A few years ago after the opening day of dove season I taught my oldest son how to clean a bird. Cleaning animals is not my favorite part of the hunt, but it is necessary if you are going to eat what you kill. It was messy, but we got all the dove cleaned, marinated them overnight, and that Sunday we had a feast. If I remember correctly, we had about eight kids in the neighborhood over at the house trying their first dove meat.
Since then we have had a staple of wild game meat, ranging from buffalo to bear to deer to alligator. My son even cleaned and fried a squirrel he had taken a couple of years ago. Again, it was messy, the hide was ripped to pieces and the grease from him attempting to cook his own meat clogged the drain pipe in the kitchen, but I was proud of his effort.
A few weeks ago I was forwarded a book titled “Meat Eater” by Steve Rinella.

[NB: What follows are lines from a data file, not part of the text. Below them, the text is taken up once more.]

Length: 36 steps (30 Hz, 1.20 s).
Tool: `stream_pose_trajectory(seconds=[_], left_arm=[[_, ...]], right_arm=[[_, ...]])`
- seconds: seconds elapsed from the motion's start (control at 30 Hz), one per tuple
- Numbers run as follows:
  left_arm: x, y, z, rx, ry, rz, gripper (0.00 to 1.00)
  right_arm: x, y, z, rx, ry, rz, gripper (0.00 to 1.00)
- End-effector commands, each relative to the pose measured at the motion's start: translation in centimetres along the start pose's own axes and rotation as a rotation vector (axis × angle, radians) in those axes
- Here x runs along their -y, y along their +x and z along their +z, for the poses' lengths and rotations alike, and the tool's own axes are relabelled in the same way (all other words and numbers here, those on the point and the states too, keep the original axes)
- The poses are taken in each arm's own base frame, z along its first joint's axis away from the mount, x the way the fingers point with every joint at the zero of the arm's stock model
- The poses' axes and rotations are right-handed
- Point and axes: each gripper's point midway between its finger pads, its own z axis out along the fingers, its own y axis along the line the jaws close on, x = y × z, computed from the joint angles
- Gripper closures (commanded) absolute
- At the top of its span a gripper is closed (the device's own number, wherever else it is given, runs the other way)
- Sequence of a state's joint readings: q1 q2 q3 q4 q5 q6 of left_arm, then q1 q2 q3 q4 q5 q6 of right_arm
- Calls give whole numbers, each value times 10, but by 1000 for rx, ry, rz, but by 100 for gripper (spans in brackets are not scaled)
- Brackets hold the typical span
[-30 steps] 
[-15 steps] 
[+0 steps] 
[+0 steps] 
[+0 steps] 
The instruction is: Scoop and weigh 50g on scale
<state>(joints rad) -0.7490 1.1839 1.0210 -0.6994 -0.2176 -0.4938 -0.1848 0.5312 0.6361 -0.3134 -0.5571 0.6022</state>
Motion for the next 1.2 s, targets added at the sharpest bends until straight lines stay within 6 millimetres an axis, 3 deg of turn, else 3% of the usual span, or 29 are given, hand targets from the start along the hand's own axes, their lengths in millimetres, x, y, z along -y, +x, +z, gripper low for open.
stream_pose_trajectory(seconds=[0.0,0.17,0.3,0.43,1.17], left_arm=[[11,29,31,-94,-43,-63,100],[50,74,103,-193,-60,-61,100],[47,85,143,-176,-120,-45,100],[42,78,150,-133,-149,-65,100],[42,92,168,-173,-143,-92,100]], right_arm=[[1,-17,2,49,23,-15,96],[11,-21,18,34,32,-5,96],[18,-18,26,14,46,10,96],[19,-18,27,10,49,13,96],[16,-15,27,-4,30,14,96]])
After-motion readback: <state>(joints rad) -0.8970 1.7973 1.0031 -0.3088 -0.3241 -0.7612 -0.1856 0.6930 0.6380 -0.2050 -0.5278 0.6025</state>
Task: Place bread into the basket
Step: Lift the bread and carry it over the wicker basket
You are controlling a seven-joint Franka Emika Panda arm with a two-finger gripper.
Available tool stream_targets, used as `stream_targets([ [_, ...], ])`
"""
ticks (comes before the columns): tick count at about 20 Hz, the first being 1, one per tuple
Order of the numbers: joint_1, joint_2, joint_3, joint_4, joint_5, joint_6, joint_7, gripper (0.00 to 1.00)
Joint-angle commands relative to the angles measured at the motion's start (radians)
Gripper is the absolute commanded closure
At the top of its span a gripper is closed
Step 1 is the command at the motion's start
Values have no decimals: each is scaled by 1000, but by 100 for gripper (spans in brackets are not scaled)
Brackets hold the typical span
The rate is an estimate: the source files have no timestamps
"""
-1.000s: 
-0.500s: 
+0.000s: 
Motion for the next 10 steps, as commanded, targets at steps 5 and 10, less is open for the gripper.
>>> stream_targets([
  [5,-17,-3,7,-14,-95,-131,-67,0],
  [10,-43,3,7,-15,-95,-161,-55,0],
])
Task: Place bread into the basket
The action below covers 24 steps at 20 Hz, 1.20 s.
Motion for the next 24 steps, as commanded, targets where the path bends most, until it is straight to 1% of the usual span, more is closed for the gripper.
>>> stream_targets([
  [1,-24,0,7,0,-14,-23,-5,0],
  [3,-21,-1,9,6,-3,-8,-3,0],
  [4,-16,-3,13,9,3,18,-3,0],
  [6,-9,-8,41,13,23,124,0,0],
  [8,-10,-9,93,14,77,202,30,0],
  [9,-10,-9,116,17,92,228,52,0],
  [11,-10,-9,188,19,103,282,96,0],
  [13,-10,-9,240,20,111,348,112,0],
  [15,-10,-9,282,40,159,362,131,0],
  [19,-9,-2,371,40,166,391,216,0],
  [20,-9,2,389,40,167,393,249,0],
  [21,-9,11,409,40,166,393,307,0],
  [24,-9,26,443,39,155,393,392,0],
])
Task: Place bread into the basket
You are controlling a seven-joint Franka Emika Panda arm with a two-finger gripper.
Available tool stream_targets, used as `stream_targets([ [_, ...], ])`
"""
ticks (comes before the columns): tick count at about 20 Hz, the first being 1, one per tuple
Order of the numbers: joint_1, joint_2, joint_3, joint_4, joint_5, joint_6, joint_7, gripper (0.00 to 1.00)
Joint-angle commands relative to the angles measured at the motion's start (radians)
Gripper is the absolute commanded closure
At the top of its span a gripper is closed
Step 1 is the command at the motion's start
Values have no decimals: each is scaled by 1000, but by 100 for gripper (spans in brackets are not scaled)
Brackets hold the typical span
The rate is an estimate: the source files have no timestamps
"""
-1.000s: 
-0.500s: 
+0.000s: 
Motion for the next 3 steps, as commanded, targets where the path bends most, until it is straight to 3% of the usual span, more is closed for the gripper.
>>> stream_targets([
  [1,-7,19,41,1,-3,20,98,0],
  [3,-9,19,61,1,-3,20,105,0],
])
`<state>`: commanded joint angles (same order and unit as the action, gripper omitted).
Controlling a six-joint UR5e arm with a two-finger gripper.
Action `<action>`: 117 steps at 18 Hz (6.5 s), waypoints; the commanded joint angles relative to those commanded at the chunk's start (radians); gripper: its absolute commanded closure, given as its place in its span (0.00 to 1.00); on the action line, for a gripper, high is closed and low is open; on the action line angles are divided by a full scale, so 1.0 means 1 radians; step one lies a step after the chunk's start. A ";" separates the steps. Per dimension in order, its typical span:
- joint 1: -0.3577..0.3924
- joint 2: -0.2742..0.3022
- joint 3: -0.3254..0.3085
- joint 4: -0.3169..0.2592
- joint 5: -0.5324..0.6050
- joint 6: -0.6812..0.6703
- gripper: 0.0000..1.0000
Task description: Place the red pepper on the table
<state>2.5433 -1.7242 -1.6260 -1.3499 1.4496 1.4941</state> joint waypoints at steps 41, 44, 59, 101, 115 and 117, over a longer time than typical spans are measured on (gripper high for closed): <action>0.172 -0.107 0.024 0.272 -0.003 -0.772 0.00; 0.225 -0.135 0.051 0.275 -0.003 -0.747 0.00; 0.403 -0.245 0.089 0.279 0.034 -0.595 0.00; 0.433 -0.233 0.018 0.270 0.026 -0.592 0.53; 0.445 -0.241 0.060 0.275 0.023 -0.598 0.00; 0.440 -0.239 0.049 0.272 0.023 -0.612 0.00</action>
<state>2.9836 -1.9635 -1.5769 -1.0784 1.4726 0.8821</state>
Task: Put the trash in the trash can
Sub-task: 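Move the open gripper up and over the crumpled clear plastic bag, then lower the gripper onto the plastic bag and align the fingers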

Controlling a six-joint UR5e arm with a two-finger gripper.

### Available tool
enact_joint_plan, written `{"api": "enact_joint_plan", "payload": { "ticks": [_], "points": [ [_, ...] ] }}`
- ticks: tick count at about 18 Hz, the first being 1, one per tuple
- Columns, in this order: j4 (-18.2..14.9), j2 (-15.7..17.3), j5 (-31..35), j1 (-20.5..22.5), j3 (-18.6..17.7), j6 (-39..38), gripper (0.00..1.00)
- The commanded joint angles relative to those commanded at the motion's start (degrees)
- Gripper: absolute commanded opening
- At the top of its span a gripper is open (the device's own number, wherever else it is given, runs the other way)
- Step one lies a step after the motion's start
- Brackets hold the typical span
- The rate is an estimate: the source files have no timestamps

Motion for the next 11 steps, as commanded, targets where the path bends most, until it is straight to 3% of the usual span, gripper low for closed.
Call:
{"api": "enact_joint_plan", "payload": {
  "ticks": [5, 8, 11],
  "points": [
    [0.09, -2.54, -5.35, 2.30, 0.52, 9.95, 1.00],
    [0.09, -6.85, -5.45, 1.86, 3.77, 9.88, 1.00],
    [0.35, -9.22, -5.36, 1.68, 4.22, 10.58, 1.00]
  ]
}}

Rinella is the host of the television show of the same name on the Sportsman Channel and was the host of the show ‘The Wild Within’ on the Travel Channel. If Rinella is anything, he is not an apologist.
Rinella believes what you kill, you eat, and what you eat, you kill. Part biography, part philosophy, part history, Rinella explains what a true outdoorsman is supposed to be.
Rinella began as a trapper in his youth, thinking that a great life would consist of living off the land. He studied and idolized such people as Davy Crockett. He delves into subject matter consisting of why frontiersmen such as Crockett did what they did and how they survived.
He explains how one can become so consumed by the end game that shortcuts, or ethics, can be compromised. He then explains how those same mistakes helped him mature and appreciate nature.
In one particular chapter, Rinella discusses what many label as a hallmark of fishing. Rinella always loved fishing and enjoyed showing others up at times. After being convinced a true angler can only reach the top after fishing for bonefish in the flats off of Mexico, Rinella and his brother hiked and hitched south of the border. Rinella explains how they survived off the land and water for much of the trip. At one point, Rinella has an epiphany. Here they were, fishing on hallowed waters for prized game fish, and starving. The only meals were the ones they caught, and bonefish just did not make a great meal. How did his passion turn into something where he was hoping something edible would grab the line rather than the targeted species they trekked so far for?
The book is enlightening and real. It offers a reason not to trophy hunt but rather a reason to hunt for sustenance. With wit, insight, and great storytelling, Rinella makes contact with the reader in ways that even a non-hunter can understand. Bringing in his personal accounts of childhood and relating historical tales of early America makes Rinella the perfect hunting partner or fishing buddy, even if he is not there in person. And based on his experiences and wisdom, I would bet he would be the first to grab the skinning knife at the camp so I could stand back and watch my least favorite part of the hunt.
Meat Eater went on sale September 4 and can be found at most book sellers.